L’emarginato esistenziale è colui che si porta dentro un’immagine frantumata di se stesso. È una persona che vede una frattura nella propria esistenza e si guarda dentro e fuori per trovare un perché. Queste immagini frantumate possono essere il risultato di dinamiche complesse in cui ci sentiamo – o ci siamo sentiti – non amati oppure amati solo per qualcosa che facciamo e non per quello che siamo in noi stessi. Percepiamo realmente l’amore quando lo riceviamo a motivo del nostro essere, mentre scivoliamo verso la marginalizzazione quando sentiamo di non essere amati – e pertanto amabili – per quello che siamo… semplicemente.
Amare una persona non significa soltanto tenderle una mano per aiutarla. Jean Vanier, fondatore dell’Arche riflette sulle dinamiche dell’amore nel suo libro La paura di amare edito dalla San Paolo. L’uomo che ha dedicato la vita all’accoglienza e alla cura delle persone con disturbi psichici, osserva che nella «mano tesa» c’è una terribile ambivalenza. «Questo gesto pone le persone in una specie di dilemma insolubile: se accettano l’aiuto è la prova del loro non-valore; se non lo accettano, restano in una solitudine terribile. Ci vogliono un’umiltà e una delicatezza straordinarie per rendere portatrice di speranza questa mano tesa. Attraverso questa mano deve passare la convinzione che dice: «È vero che sei malato, e che non stai bene. È vero che hai rubato, che sei un poveraccio oggi… Ma io ho fiducia. Tu sei capace di cose belle”».
Vanier nota l’ambivalenza dell’amore che è delicato ed assillante allo stesso tempo. L’amore accoglie, ma nella sua accoglienza non si arrende allo status quo.
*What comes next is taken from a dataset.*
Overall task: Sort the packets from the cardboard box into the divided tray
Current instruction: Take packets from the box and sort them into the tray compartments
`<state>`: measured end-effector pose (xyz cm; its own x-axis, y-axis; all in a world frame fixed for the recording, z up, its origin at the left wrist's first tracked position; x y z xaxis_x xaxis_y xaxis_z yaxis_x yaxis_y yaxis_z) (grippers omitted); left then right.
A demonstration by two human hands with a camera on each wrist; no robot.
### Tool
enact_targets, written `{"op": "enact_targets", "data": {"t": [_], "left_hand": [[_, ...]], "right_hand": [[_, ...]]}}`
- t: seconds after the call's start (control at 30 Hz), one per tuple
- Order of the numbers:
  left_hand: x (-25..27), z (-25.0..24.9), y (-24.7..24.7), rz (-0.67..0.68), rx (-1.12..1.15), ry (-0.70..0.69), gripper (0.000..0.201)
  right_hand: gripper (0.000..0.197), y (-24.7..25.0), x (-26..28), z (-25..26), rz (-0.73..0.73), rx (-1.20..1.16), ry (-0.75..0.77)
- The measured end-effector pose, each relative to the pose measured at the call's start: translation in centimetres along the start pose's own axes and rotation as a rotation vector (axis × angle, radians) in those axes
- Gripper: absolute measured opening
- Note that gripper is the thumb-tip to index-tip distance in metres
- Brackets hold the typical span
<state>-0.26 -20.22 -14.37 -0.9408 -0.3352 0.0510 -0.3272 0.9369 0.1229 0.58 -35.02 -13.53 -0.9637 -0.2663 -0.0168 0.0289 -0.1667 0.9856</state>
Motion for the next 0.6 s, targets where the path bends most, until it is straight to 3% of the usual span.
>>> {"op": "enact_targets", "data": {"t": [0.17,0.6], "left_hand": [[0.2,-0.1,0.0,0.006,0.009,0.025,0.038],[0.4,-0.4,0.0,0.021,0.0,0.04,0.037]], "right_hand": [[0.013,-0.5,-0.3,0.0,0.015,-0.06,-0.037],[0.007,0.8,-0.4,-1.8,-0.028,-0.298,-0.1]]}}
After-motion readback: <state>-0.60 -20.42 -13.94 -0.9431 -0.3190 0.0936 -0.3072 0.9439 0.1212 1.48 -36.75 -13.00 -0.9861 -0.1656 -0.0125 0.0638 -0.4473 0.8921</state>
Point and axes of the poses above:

L’amore è creativo, e quindi porta un’evoluzione, una crescita. «L’amore ha qualcosa di assillante, ma nel senso buono; come una madre è assillata dal suo bambino, continuamente attirata da lui». L’impegno di presenza dell’amore è quello di «aiutare ogni persona a trovare il proprio spazio e nello stesso tempo rispettare questo spazio». Amare, specifica Vanier, «non è dare la mano a qualcuno quando si cammina per la strada, non è accarezzare. È aiutare la persona a diventare più libera, a essere se stessa, a scoprire la propria bellezza, a scoprire che è una fonte di vita».



Dare non è l’unico gesto d’amore perché a volte si dona troppo, si dona senza criterio e discernimento e, a ben vedere, «si può uccidere dando; si crede di amare e si crea, di fatto, uno stato di dipendenza che porta alla frustrazione e all’odio, o si mette in gioco tutto un mondo di sessualità o di gelosia che l’altro non sa gestire. Il solo vero dono è la rivelazione all’altro delle sue qualità positive, che gli danno fiducia in se stesso, e che gli provano che è capace di fare qualcosa di bello».
Si dice spesso che l’amore è ciò che tutto il mondo cerca. Ma è sempre vero? Vanier, dalla sua esperienza risponde: «È vero e non è vero. Si può avere una tale paura di essere amati da crearsi attorno un mondo di barriere, perché l’amore è una realtà troppo pericolosa e rende vulnerabili».
A ciò si aggiunge la paura dell’impegno. A volte è facile amare una tantum, dare qualcosa e andare avanti. Ma un dono che rimane, che ci fa rimanere nello stato del dono ci terrorizza. Ecco perché l’amore deve essere radicato in Gesù. «Gesù ci dà la certezza che esiste una potenza d’amore molto più forte del nostro amore e che non siamo noi a creare questo mondo di comunione al quale aspiriamo» (28). L’impegno di amore ci rende vulnerabili, l’affidamento all’Amato ci rende realisti: «Non sta a me salvare il mondo; esisto semplicemente per fare ciò che sono chiamato a fare nella mia famiglia, nella mia comunità, nel mio lavoro».